As we settle down for Christmas I am sure we are all looking forward to repeats of the Pirates of the Caribbean, Peter Pan or Treasure Island. But while we watch the action on screen, the Royal Navy are fighting real pirates to keep the seas safe.

Piracy is a real problem. Last week the Royal Navy apprehended seven men suspected of piracy in the Indian Ocean. They will stand trial in the Seychelles, one of only two countries in the region with agreements with the EU to try suspected pirates. Too often suspected pirates have been freed due to confusion over where they should be tried.


There are currently 10 vessels and 172 hostages held captive by Somali pirates. It is estimated that piracy costs the world economy £10bn each year in lost trade. This extraordinary figure raises the wider issue of how secure our seas really are.


Globalisation and technological advances allow us to trade with countries on the other side of the world at the push of a button. But these goods must then be transported across the seas. In fact globalisation is as much of a maritime affair as a communications one. Sir Jonathon Band, a former First Sea Lord, branded the sea ‘the original superhighway’.


Any activities, whether through piracy or terrorism, could have an extremely consequences for our economy and capacity to trade.


This problem is not confined to one area, as an island nation we rely heavily on imports from overseas. The Chamber of Shipping calculates that 95 per cent of UK trade is carried by sea, with 550 million tonnes of goods handled by British ports every year. A medium-sized container ship can carry over 100 times the weight and volume of the world’s largest freight aircraft.


We forget the connection between well stocked supermarket shelves and the free flow of trade by sea. The prosperity this brings depends upon the silent presence of our navy working to provide safe passage for ships. This lack of awareness of the navy’s role is known as ‘sea blindness’, and unfortunately this seems to be affecting those making policy at the MoD.
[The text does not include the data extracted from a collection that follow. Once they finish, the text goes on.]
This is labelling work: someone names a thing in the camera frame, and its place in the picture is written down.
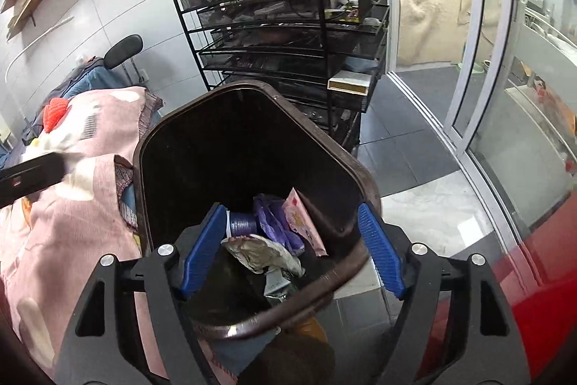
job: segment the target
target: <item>purple plastic bag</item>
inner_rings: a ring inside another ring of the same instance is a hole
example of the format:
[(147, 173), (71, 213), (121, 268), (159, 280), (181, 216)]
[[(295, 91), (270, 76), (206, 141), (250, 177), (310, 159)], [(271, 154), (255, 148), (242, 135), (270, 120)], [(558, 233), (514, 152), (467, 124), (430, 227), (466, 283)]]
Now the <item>purple plastic bag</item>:
[(285, 247), (294, 256), (305, 251), (305, 244), (297, 234), (289, 228), (283, 203), (285, 200), (276, 196), (259, 194), (255, 196), (255, 215), (265, 235)]

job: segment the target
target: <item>black chair headrest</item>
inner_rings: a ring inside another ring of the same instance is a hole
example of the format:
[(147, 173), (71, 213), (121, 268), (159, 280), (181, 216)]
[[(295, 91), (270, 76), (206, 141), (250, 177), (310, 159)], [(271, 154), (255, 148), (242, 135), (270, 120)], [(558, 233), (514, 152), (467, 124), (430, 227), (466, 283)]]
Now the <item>black chair headrest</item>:
[(114, 69), (116, 66), (120, 66), (124, 61), (141, 51), (142, 37), (140, 35), (130, 35), (123, 38), (105, 54), (106, 69)]

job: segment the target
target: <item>black metal rack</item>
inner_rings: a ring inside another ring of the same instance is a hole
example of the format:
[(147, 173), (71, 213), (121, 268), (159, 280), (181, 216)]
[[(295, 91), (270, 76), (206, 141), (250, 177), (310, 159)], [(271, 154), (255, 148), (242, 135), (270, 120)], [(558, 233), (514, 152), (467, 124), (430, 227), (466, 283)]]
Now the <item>black metal rack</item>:
[[(379, 0), (173, 0), (207, 90), (246, 78), (271, 84), (341, 146), (358, 143), (384, 61), (388, 6)], [(373, 8), (379, 22), (366, 25)], [(211, 39), (196, 48), (192, 34)], [(347, 62), (367, 96), (328, 90)]]

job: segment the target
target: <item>pink blanket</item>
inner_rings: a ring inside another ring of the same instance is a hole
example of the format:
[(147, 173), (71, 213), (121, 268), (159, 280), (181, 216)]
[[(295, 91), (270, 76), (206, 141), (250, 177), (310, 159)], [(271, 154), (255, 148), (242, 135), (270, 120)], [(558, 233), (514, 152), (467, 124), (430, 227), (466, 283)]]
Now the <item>pink blanket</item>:
[[(21, 201), (0, 210), (0, 302), (34, 360), (54, 376), (63, 336), (76, 302), (100, 257), (139, 258), (132, 230), (121, 218), (115, 161), (132, 158), (160, 101), (142, 87), (92, 90), (74, 97), (57, 127), (27, 154), (82, 153), (74, 171), (41, 192), (30, 229)], [(138, 326), (151, 372), (165, 376), (144, 293), (135, 295)], [(201, 347), (221, 384), (236, 379), (221, 369), (209, 345)]]

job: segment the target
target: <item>blue gripper pad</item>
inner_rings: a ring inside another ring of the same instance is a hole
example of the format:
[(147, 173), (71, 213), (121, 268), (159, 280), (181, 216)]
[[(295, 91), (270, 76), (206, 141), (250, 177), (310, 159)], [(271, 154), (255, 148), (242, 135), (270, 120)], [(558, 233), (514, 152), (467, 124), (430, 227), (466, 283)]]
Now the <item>blue gripper pad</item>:
[(401, 260), (381, 228), (379, 220), (365, 202), (358, 209), (358, 225), (385, 288), (396, 298), (402, 298), (406, 287), (401, 277)]
[(180, 292), (188, 299), (204, 284), (220, 241), (226, 237), (226, 207), (218, 206), (184, 262)]

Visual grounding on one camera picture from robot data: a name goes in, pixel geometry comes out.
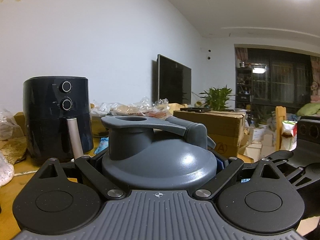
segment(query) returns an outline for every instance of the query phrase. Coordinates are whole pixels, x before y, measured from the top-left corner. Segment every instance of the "gray ribbed plate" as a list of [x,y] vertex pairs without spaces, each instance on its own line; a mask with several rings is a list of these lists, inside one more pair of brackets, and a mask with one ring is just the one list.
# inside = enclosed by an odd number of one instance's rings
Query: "gray ribbed plate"
[[15,240],[303,240],[291,230],[258,236],[226,223],[208,201],[191,198],[186,191],[132,191],[119,201],[106,203],[87,226],[61,236],[42,236],[23,230]]

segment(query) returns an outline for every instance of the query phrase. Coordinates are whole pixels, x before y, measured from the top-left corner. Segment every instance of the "ceiling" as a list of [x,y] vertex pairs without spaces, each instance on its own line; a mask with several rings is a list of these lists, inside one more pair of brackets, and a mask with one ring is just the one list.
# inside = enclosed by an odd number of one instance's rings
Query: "ceiling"
[[320,46],[320,0],[169,0],[204,37],[277,38]]

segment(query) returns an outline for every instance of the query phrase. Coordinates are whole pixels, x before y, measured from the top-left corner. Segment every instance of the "green pillow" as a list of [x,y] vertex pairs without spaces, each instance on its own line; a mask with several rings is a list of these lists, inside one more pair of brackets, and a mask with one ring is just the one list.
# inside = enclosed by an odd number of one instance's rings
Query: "green pillow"
[[297,116],[304,116],[304,115],[313,115],[316,114],[320,110],[320,104],[317,103],[309,103],[300,108],[297,112]]

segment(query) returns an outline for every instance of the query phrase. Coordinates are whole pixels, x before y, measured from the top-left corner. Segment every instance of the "tv screen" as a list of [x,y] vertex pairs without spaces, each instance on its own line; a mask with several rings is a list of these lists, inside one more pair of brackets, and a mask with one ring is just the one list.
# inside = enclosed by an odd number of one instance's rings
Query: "tv screen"
[[191,104],[191,68],[158,55],[158,100]]

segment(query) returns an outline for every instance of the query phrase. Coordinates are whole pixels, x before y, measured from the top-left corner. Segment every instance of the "pink curtain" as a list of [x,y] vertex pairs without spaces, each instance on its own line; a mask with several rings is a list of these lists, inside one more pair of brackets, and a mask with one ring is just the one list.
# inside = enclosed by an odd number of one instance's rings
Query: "pink curtain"
[[311,85],[311,103],[320,103],[320,57],[310,56],[313,82]]
[[241,62],[246,62],[248,60],[248,49],[236,48],[236,56]]

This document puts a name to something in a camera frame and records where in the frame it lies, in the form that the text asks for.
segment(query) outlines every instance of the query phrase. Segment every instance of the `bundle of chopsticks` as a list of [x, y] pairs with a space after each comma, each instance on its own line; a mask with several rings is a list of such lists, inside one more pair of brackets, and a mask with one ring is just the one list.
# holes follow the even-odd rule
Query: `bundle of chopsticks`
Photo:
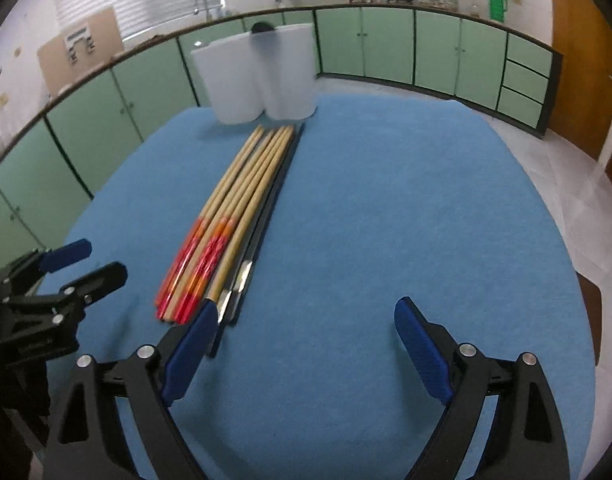
[[265, 229], [257, 224], [274, 205], [276, 188], [281, 186], [278, 175], [285, 176], [296, 148], [298, 139], [294, 137], [298, 136], [292, 125], [268, 132], [257, 126], [244, 143], [203, 206], [161, 284], [155, 297], [158, 319], [186, 323], [201, 300], [209, 298], [217, 303], [221, 322], [235, 282], [249, 273], [250, 262], [243, 256], [249, 249], [247, 244], [251, 240], [259, 242], [259, 231]]

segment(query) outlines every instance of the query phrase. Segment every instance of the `orange door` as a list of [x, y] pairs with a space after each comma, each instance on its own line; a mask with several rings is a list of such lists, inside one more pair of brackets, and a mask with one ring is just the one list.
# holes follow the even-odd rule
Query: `orange door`
[[553, 0], [553, 13], [564, 62], [548, 126], [597, 160], [612, 121], [612, 30], [592, 0]]

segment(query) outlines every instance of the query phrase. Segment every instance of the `green thermos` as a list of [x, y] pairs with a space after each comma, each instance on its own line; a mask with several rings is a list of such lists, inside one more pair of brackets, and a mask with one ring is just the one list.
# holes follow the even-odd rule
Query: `green thermos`
[[508, 10], [508, 0], [490, 0], [490, 19], [503, 23], [503, 15]]

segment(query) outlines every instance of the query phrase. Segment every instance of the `white tiled floor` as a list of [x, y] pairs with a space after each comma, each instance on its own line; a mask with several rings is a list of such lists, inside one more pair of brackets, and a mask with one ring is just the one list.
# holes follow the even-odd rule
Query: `white tiled floor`
[[[435, 99], [377, 84], [320, 78], [328, 93], [368, 93]], [[588, 155], [556, 133], [544, 140], [478, 113], [499, 134], [544, 200], [566, 242], [574, 268], [601, 290], [602, 335], [595, 368], [596, 399], [584, 478], [612, 441], [612, 184]]]

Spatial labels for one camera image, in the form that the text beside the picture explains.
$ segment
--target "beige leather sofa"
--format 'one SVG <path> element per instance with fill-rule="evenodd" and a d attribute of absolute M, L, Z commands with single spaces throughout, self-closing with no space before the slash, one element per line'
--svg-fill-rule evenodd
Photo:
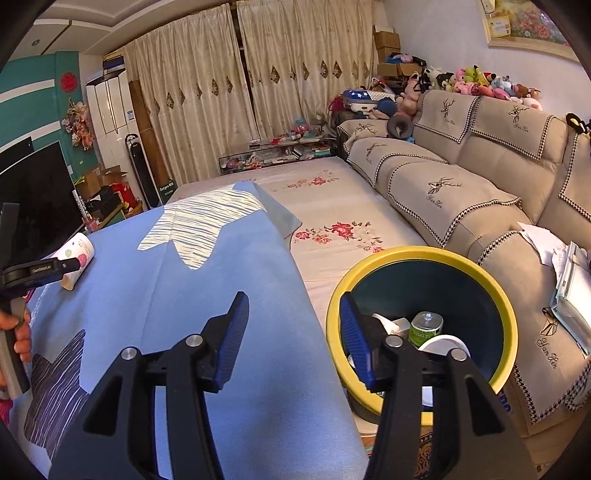
<path fill-rule="evenodd" d="M 591 251 L 589 139 L 522 105 L 439 90 L 414 123 L 410 144 L 384 138 L 385 121 L 345 122 L 348 162 L 429 245 L 478 263 L 507 293 L 519 342 L 501 397 L 542 476 L 589 410 L 591 361 L 543 312 L 556 275 L 519 223 Z"/>

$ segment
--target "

Most freight journeys travel through the world’s eight ‘choke points’, areas like Suez and Gibraltar, where ships must travel through narrow channels, making ships vulnerable to attack. 20,000 vessels sail through the Gulf of Aden every year, putting them at risk.


The Strategic Defence and Security Review made provisions for a surface fleet of 19 frigates and destroyers. However, by 2021 the average age of these ships will be 21 years old -; the age previously regarded as the end of their useful lives.


The British Chamber of Shipping recently described the government’s recent endorsement of armed guards for ships as a ‘distraction, perhaps a dangerous one’, that diverts attention from our lack of military assets. Britain no longer rules the waves, but securing safe passage across the sea is essential for our future prosperity. It is time to rethink the Strategic Defence Review, to allow us to target known trouble spots. We can be proud of our naval tradition, but with 71 per cent of the world’s surface covered by water it makes sense to plan for a stable naval future. Let’s keep Captain Jack Sparrow on the screen, and off the high seas.